Military/Veteran populations: A meta-analysis of cognitive rehabilitation in Veterans/Service Members with TBI found evidence of cognitive improvement, with clinician-administered interventions focusing on teaching strategies yielding the greatest benefits.
Pragmatic language: Cognitive rehabilitation targeting communication skills showed large positive effects (Cohen’s d=0.89) on improving pragmatic language abilities in TBI patients.
What Works Best for TBI
Evidence suggests effective TBI cognitive rehabilitation should include:
Speed-of-processing and attention training (strongest evidence from BRAVE trial)
Compensatory strategy training administered by clinicians
Attention Process Training for attention deficits
Errorless learning for memory deficits
Problem-solving and metacognitive training for executive dysfunction
Remote/telehealth delivery can be as effective as in-person for appropriate patients
Important context: Current best practices still focus on in-person, customized cognitive rehabilitation, which is costly and time-consuming. The BRAVE trial suggests computerized training may provide a scalable alternative, particularly for those with limited access to specialized care.
Durability: Benefits Fade Without Continued Practice
Long-term follow-up reveals cognitive training benefits fade without ongoing practice. ACTIVE participants receiving booster sessions maintained larger benefits, with each booster session conferring an additional 10% dementia risk reduction. Cognitive training is not a “one-time inoculation” but requires ongoing engagement like physical exercise.
Optimal approach: moderate-intensity training (2-3 sessions weekly, for 16 weeks) followed by periodic boosters, rather than continuous training or brief one-time interventions.
Conclusion
Speed-of-processing training has the strongest evidence (29-48% dementia risk reduction over 10 years), but requires periodic booster training. For MCI, supervised cognitive training produces moderate benefits (effect size 0.35-0.55). For traumatic brain injury, evidence is particularly encouraging, the BRAVE trial showed cognitive improvements 3.9-4.9 times greater than controls, with 77% of participants improving.
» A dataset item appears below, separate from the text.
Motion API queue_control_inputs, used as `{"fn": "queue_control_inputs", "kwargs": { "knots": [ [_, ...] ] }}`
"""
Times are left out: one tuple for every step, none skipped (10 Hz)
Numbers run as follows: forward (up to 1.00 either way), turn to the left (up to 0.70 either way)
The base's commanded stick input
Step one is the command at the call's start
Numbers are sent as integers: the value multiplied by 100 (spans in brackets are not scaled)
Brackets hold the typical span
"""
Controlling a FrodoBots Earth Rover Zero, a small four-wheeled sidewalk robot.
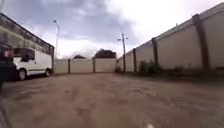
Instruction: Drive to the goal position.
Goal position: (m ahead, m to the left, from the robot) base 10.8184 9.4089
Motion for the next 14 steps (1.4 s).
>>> {"fn": "queue_control_inputs", "kwargs": {
  "knots": [
    [70, 0],
    [70, 0],
    [70, 0],
    [70, 0],
    [70, 0],
    [70, 0],
    [70, 0],
    [70, 0],
    [70, 0],
    [70, 0],
    [70, 0],
    [70, 0],
    [70, 0],
    [70, -28]
  ]
}}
Traditional puzzles, video games (especially 3D/strategy games), and racquet sports are equally as effective as brain training apps. Racquet sports may be particularly valuable as they combine aerobic exercise with cognitive demands, and tennis players show 9.7 additional years of life expectancy.
For cognitive health, prioritize:
Physical exercise (strongest evidence), especially open-skill activities like racquet sports that combine aerobic demands with cognitive challenges
Healthy lifestyle (see NeuroAge’s Nine Pillars of Healthy Brain Aging)
Cognitive training as a supplement, not substitute, for comprehensive brain health




I LIKE how you tease out the differences between speed-of-processing training, traditional puzzles, open-skill exercise, and the limitations of most commercial apps.
What stood out most to me was the emphasis on domain specificity and the reminder that cognitive training isn’t a one-time intervention but something that requires ongoing engagement, much like physical exercise. That aligns completely with what I see in clinical practice with patients recovering from medical illness, TBI, or long-term stress exposure — improvements happen, but they’re sustained only when the habits do.
The emerging evidence on open-skill activities and the interaction between aerobic exercise, cognitive load, and BDNF is especially compelling. It’s refreshing to see racquet sports, VR navigation tasks, and structured speed training all discussed in the same framework rather than in isolation.